> Task directions: From the data below, set down exactly the lines between the one holding "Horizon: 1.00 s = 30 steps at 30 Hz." and the one holding "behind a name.", inclusive, and no others.

> Source material:

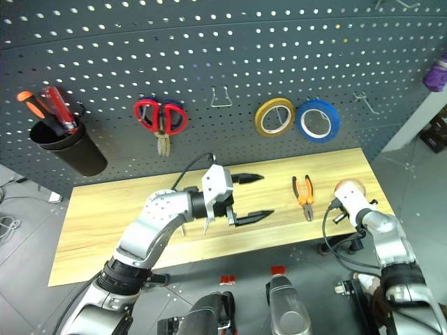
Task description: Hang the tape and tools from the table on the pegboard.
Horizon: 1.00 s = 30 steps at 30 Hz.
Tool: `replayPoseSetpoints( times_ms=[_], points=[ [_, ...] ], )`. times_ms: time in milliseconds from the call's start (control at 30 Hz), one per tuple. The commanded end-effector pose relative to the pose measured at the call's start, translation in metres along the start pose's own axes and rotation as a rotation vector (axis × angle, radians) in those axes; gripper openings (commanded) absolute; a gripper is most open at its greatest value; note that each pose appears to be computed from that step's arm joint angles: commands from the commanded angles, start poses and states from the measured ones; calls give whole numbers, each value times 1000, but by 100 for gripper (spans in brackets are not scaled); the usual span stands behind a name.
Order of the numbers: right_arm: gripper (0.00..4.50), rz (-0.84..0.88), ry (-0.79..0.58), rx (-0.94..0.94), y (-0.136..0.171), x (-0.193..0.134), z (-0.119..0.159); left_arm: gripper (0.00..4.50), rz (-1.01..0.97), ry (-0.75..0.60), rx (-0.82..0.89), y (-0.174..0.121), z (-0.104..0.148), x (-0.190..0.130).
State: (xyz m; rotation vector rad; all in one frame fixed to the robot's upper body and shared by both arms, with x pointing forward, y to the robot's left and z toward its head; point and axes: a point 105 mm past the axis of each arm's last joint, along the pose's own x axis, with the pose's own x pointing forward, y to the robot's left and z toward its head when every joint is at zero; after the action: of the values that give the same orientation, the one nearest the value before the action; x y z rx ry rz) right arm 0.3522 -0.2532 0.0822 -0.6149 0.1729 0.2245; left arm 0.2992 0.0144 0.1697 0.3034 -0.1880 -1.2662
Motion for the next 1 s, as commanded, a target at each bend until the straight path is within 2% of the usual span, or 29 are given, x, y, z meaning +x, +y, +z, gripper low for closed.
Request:
replayPoseSetpoints(
  times_ms=[33,167,367,500,667,800,1000],
  points=[
    [8,-202,-288,-15,-24,-15,75,450,39,-20,76,6,17,12],
    [8,-279,-359,40,-46,-7,99,450,105,-20,145,16,24,20],
    [8,-317,-396,225,-94,30,123,450,161,-19,157,24,25,23],
    [8,-249,-377,407,-104,53,126,450,179,-16,162,27,25,20],
    [8,-135,-381,578,-101,68,134,450,202,4,164,31,20,14],
    [116,-96,-294,521,-86,74,120,450,233,51,170,37,10,0],
    [323,23,-32,430,-11,65,68,450,323,211,116,53,-26,-58]
  ],
)
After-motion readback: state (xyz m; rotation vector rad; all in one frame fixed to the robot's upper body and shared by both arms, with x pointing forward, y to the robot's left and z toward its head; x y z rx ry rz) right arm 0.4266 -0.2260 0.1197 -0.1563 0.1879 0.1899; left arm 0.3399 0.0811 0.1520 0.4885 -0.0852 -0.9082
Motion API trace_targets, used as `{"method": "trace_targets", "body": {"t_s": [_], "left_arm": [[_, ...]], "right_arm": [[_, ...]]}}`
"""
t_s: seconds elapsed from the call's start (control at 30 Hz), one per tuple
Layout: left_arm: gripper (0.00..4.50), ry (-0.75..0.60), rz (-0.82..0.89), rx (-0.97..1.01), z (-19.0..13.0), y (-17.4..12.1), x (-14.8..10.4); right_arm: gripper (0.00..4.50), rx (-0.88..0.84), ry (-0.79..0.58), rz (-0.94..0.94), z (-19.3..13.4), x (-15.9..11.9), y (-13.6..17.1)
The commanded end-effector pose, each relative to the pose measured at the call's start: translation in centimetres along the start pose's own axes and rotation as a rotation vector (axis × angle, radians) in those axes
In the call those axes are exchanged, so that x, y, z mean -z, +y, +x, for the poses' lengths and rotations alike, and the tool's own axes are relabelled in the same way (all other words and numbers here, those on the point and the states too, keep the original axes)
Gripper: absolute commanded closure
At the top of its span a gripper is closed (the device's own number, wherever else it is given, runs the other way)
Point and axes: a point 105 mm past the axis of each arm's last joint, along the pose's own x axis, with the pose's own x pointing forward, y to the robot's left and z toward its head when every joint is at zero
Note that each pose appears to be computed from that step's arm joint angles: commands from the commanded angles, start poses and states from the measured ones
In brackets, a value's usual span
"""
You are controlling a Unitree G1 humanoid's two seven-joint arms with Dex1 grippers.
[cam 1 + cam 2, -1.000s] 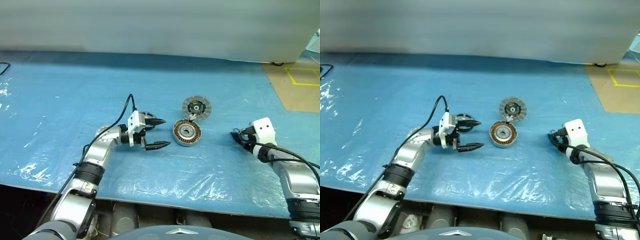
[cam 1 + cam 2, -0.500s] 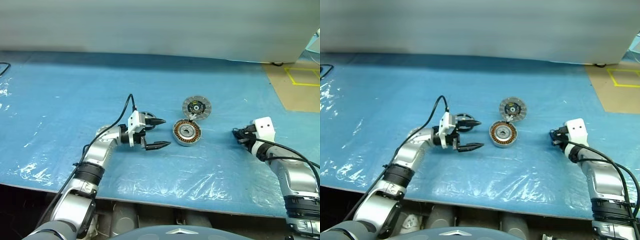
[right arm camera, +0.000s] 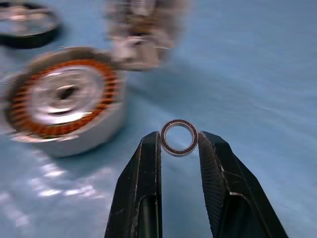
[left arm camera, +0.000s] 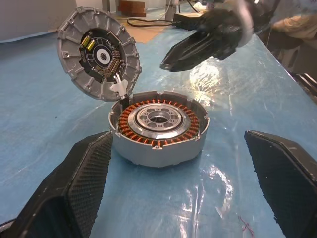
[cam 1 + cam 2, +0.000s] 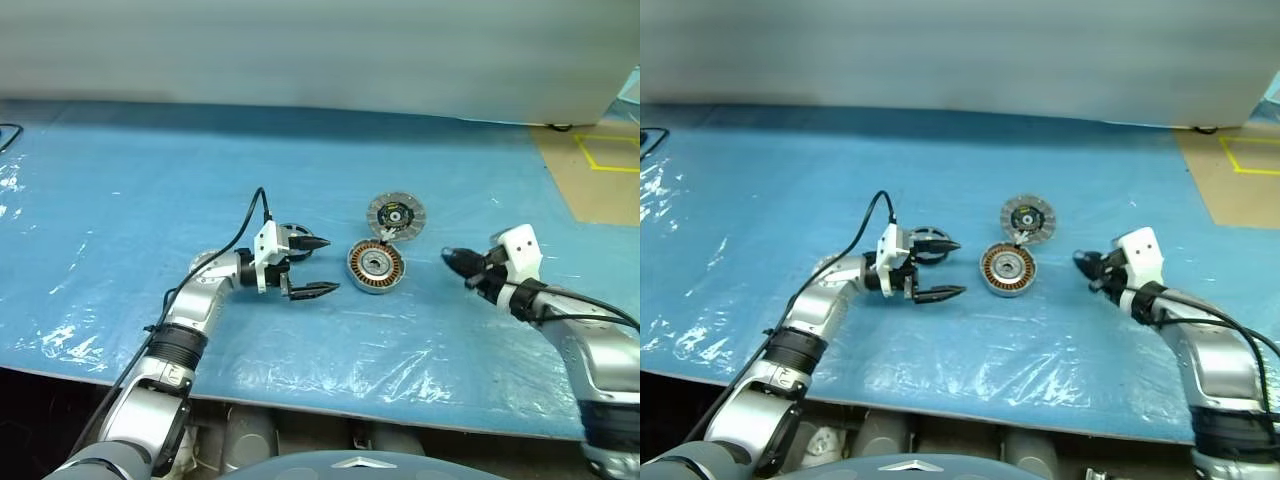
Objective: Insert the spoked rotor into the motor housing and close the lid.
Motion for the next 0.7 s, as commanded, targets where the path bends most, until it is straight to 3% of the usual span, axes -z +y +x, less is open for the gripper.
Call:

> Solution:
Horizon: 1.00 s = 30 steps at 30 Hz.
Tool: `replayPoseSetpoints( times_ms=[_], points=[ [_, ...] ], )`. times_ms: time in milliseconds from the call's start (control at 30 Hz), one per tuple. The commanded end-effector pose relative to the pose measured at the call's start, translation in metres along the start pose's own axes and rotation as a rotation vector (axis × angle, radians) in those axes; gripper openings (commanded) absolute; a gripper is most open at its greatest value; note that each pose appears to be computed from that step's arm joint angles: commands from the commanded angles, start poses and states from the measured ones; calls give whole numbers, each value times 1000, but by 100 for gripper (spans in brackets are not scaled); the usual span stands behind a name.

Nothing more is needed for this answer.